There. It’s out. Doesn’t that feel better, David? No more suspicion, no more innuendo; we can all see that you’re clean. Still filthy rich, of course, and so unlikely to be able to empathise with the rest of us; but your tax return, revealed today, seems to show that you’ve not been indulging in any illegalities (tax evasion) or what most of us would regard as immoralities (tax avoidance) to make you even richer. Over the past six years, at least. And setting your dodgy Dad aside.
Unless, of course, you’ve hidden something that those envious Corbynite plebs might uncover later, to bring the whole gleaming sepulchre tumbling down. But that’s unlikely – if only because it’s hard to imagine that you, a clever politician, would run such a risk.
No; the main danger to the Conservative government now is that Cameron’s entirely praiseworthy action might be thought to set a precedent for his ministerial colleagues, many of whom may well not be as snowy white as he. This will be difficult and embarrassing for them to try to resist. George Osborne’s tax returns will be next. I’m looking forward to that. After all, he was the one who once gave advice on television to people who wanted to avoid death duty: ‘I probably shouldn’t be saying this’ (below, April 6). And I can’t believe that many of the others haven’t got off-shore accounts. Several Labour, Lib-Dem and SNP MPs too, I suspect.
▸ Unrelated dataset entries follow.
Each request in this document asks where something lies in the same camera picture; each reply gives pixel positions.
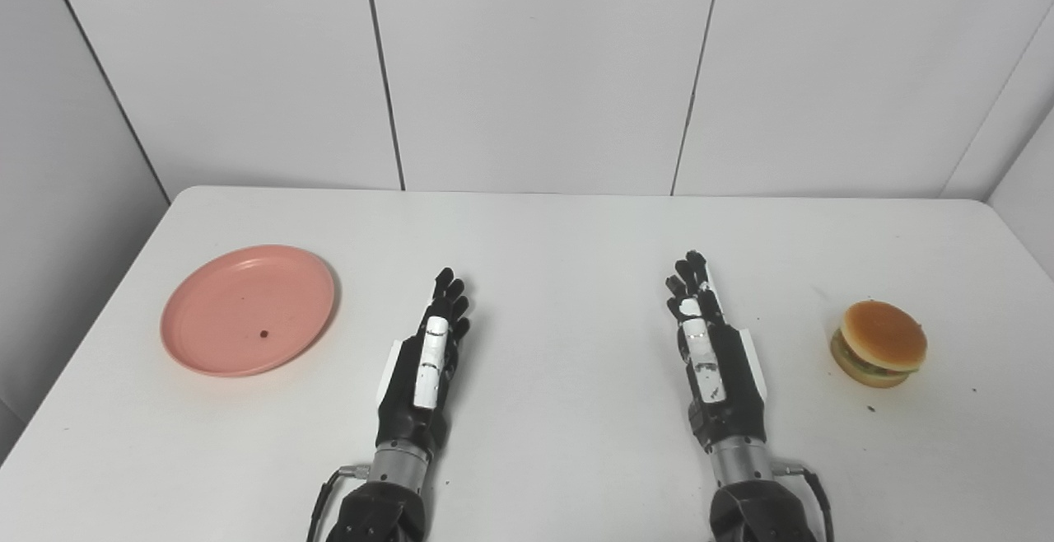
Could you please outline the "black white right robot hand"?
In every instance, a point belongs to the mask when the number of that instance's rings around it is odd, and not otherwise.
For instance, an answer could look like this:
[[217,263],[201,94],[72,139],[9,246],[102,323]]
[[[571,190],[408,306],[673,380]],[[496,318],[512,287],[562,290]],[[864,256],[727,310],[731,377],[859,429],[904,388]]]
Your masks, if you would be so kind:
[[764,443],[767,385],[749,332],[726,320],[701,253],[689,250],[674,271],[665,280],[667,306],[688,374],[692,433],[705,451],[728,437]]

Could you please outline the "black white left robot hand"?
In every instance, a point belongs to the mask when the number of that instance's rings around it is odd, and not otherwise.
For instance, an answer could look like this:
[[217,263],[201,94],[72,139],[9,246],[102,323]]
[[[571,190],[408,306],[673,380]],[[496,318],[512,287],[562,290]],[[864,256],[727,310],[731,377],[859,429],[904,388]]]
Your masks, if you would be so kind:
[[453,269],[442,269],[417,332],[393,344],[385,362],[377,445],[408,443],[430,460],[444,447],[450,431],[445,401],[458,370],[460,344],[470,329],[469,305],[464,282]]

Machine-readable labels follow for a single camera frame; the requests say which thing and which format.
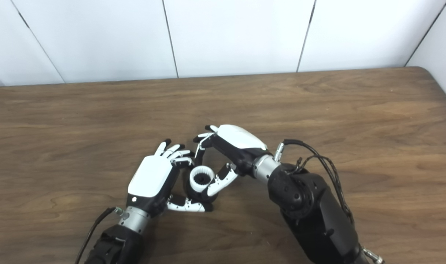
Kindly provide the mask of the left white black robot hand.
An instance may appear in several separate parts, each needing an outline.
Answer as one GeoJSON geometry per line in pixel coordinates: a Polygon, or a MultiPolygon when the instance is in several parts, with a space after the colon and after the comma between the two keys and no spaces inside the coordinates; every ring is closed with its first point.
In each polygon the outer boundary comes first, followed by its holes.
{"type": "Polygon", "coordinates": [[[153,218],[166,209],[176,212],[213,212],[210,203],[172,194],[182,169],[194,166],[191,150],[185,145],[171,146],[171,139],[158,145],[154,154],[144,157],[129,185],[126,207],[153,218]]]}

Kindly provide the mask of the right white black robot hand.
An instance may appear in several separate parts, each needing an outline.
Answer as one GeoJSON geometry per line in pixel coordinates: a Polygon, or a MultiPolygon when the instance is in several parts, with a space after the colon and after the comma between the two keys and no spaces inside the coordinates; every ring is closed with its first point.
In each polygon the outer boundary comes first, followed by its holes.
{"type": "Polygon", "coordinates": [[[194,156],[196,165],[201,165],[206,149],[213,147],[228,158],[229,162],[200,191],[203,199],[210,199],[231,184],[239,176],[250,176],[268,184],[273,171],[280,165],[273,154],[258,137],[236,125],[207,125],[206,133],[198,134],[194,156]]]}
Chicanery isn’t a strictly party matter, although Tories, having more money, and a different moral attitude towards taxation (aka ‘robbery’), are likely to be the chief villains here.
Which is why this move by Cameron, whatever its main motivation, which is likely to be short-term – to get him out of an immediate political fix just before the EU referendum – could prove to have quite revolutionary implications. To repeat (below, April 5): the idea that one’s financial affairs are purely a private matter is a very upper-class British notion, not shared, for example, in Scandinavia. There, as is well known, everyone’s tax returns are open to public scrutiny. It is society, after all, in the form of democratically-elected governments, that sets the conditions within which everyone earns his or her bread; so – the argument goes – the public is entitled to see how and what use they make of what they earn (or inherit). Of course there are ways of circumventing this – again, I’m sure some Swedish names will turn up in the ‘Panama Papers’ – but still, the principle is there. The result in Scandinavia appears to be a more open society than ours; where our secrecy on a number of fronts – the ‘Secret Service’ is another – is bound to give rise to public distrust. And endemic distrust can’t be good for democracy. It is arguable that it has been the bane of British politics and society for years.
So, all credit to Cameron for initiating what could turn out to be a momentous change in British governance. More momentous, I suspect, than he ever imagined. He’s only a clever politician, after all.
Postscript. Why has all the Tory press come out so strongly against Cameron on this? You’d have thought they would have mustered loyally to his side. He had a case, after all, and a pretty conventional Conservative one at that. I’m sure the press proprietors are fiddling their taxes much more than he is, and not seeing any harm in it. Could it just be his stance on the issue of Europe? He and Osborne will be leading the ‘Remain’ camp. Most of the right-wing press sides with Brexit. A few weeks ago they had it in for Osborne, over an issue on which you would think – again – they would have taken his side (cutting welfare). Now they’re hoping to chop down Cameron too. It must all have to do with the referendum. Europe isn’t only making for strange bedfellows; it’s also leading the Conservatives’ usual sleeping partners to throw off their duvets.